==== GIVEN RECORDS ====
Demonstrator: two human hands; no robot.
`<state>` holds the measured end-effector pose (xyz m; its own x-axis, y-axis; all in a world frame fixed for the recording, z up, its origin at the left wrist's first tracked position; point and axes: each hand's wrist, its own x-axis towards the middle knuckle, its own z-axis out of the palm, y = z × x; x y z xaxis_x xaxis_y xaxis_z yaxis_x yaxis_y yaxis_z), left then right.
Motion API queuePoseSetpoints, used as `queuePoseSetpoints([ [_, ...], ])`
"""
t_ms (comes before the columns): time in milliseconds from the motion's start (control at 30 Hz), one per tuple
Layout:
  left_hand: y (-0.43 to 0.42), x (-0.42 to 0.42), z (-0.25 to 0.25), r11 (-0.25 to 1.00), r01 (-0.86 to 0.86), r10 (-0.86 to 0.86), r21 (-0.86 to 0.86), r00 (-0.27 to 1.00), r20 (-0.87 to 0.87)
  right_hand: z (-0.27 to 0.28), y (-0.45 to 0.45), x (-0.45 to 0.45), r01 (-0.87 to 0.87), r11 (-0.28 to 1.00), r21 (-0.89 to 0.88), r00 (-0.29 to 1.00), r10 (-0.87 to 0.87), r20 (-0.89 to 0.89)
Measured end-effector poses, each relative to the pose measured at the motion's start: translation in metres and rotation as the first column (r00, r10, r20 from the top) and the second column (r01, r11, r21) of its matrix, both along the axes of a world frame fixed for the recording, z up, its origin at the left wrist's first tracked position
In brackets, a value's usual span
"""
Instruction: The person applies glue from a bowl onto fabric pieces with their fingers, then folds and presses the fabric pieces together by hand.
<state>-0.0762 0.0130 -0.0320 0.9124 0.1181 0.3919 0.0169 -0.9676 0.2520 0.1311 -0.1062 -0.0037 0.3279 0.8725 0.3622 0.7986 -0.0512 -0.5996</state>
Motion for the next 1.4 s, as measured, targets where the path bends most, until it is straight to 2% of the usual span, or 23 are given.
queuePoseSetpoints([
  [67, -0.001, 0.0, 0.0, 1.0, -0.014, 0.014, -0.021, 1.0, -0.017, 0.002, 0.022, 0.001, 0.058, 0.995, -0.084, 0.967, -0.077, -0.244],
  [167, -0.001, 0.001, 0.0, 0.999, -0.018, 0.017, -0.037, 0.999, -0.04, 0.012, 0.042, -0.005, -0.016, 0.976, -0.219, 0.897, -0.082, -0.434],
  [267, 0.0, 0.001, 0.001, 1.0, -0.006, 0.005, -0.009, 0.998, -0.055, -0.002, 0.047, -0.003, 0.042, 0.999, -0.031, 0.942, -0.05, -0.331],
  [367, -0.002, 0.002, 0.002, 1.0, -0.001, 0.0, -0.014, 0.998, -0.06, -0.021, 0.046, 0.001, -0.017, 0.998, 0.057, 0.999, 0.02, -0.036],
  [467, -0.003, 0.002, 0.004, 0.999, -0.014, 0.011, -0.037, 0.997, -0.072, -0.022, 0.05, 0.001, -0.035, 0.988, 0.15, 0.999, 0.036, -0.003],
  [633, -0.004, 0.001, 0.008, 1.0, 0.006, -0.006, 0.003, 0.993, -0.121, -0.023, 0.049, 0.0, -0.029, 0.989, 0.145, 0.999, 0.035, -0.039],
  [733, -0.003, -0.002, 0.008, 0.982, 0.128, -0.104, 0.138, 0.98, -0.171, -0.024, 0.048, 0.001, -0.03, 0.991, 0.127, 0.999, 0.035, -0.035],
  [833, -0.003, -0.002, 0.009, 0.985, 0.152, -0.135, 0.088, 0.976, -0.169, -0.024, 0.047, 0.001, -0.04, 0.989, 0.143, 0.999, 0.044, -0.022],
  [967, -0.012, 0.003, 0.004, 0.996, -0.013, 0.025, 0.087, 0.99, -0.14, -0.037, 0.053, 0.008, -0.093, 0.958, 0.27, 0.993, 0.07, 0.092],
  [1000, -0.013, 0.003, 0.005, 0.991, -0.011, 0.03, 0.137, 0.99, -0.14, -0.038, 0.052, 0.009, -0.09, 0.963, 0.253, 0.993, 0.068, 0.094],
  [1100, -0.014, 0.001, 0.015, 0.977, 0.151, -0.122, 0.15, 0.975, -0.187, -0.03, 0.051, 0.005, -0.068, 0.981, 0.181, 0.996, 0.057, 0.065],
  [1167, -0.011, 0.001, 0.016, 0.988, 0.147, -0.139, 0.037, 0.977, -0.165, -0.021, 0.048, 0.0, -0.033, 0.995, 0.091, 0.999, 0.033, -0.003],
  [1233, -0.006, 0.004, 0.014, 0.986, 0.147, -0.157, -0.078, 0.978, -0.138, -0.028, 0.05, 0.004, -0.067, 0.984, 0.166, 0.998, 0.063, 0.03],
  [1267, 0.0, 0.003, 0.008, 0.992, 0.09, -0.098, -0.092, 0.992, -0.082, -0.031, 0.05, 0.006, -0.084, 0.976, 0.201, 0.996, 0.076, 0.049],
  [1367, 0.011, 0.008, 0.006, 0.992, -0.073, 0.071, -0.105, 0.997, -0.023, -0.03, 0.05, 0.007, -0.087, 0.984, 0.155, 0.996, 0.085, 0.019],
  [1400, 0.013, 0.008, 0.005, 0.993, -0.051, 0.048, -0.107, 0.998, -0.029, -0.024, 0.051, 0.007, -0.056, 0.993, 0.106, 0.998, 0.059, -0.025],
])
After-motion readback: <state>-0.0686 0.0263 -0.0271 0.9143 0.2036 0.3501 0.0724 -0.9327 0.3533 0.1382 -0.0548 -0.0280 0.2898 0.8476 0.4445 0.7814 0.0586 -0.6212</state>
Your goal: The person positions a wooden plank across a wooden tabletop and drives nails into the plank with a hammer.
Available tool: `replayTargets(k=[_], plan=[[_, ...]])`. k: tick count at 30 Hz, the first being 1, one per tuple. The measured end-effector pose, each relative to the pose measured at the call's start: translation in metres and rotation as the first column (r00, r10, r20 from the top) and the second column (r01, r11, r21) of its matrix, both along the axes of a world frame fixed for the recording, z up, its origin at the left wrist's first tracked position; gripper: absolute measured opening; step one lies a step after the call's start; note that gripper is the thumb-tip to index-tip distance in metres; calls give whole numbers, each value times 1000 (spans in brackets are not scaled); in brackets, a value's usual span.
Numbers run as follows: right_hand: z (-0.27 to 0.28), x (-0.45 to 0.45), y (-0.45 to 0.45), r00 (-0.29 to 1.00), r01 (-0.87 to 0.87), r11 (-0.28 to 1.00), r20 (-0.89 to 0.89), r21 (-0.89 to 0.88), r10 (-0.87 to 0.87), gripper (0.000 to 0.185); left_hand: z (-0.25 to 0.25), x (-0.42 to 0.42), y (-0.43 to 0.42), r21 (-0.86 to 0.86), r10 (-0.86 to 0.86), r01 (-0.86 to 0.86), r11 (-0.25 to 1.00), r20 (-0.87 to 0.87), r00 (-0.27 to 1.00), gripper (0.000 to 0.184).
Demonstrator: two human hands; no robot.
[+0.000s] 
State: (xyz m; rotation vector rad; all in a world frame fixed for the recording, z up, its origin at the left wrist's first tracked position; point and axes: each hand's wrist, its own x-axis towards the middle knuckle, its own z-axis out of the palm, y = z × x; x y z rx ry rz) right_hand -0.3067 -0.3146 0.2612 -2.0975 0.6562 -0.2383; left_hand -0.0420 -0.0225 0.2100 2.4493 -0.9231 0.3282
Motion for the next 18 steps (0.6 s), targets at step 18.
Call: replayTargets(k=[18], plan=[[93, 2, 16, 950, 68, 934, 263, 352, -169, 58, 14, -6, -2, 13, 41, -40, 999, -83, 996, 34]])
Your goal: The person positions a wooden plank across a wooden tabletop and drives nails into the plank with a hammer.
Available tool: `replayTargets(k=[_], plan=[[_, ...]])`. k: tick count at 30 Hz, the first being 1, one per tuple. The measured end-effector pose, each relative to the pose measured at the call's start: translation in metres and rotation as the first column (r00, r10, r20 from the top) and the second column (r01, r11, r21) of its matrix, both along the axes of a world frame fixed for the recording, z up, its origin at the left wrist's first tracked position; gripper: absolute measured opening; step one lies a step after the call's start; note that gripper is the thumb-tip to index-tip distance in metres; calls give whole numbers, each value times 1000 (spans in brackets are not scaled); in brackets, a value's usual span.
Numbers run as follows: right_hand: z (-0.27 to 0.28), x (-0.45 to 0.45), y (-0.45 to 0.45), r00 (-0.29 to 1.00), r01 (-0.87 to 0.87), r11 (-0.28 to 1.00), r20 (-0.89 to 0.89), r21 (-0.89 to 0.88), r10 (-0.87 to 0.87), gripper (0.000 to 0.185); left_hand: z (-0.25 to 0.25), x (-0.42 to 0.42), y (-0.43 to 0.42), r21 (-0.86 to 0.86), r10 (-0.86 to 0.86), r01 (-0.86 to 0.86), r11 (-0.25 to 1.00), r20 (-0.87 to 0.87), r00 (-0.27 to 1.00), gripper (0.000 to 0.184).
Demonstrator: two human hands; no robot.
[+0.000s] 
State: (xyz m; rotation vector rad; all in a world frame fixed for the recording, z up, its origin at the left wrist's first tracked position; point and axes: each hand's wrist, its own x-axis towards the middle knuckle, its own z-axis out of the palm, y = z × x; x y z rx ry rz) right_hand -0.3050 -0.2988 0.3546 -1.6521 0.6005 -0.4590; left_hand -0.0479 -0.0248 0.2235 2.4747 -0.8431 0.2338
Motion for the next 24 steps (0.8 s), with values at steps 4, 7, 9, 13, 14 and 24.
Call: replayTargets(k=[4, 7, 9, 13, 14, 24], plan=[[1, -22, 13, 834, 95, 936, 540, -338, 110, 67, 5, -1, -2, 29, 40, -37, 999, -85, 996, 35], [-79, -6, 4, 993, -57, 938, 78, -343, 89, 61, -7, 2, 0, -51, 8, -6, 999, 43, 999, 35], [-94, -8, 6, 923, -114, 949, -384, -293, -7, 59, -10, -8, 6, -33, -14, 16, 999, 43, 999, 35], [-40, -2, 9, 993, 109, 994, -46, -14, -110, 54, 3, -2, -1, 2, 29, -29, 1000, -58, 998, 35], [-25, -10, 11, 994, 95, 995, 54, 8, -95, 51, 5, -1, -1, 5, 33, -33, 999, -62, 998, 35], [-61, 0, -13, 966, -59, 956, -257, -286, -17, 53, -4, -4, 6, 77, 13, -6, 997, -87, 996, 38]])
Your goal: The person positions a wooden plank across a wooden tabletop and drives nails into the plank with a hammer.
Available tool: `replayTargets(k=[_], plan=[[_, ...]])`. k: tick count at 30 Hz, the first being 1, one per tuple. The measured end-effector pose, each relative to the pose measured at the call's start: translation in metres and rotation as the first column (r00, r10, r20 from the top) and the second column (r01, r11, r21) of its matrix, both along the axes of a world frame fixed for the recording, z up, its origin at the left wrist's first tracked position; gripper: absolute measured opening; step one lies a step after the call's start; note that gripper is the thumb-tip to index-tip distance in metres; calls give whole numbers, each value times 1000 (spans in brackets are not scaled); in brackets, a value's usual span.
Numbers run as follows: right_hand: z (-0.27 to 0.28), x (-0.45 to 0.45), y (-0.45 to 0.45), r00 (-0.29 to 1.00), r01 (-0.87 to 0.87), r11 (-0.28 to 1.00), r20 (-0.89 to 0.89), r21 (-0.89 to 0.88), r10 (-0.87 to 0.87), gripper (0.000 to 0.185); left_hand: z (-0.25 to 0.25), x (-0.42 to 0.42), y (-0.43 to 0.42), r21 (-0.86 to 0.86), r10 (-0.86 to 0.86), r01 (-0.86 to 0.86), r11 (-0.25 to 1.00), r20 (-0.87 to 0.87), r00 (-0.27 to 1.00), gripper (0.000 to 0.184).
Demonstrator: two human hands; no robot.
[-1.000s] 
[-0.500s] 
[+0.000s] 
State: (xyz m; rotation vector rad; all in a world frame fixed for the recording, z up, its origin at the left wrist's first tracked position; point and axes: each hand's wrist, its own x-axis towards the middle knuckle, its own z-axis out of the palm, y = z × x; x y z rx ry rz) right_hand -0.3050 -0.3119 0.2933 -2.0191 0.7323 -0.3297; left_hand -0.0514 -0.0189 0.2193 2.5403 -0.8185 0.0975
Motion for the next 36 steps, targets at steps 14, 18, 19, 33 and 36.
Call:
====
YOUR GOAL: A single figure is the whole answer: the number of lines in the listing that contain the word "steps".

WRITTEN SOLUTION: 3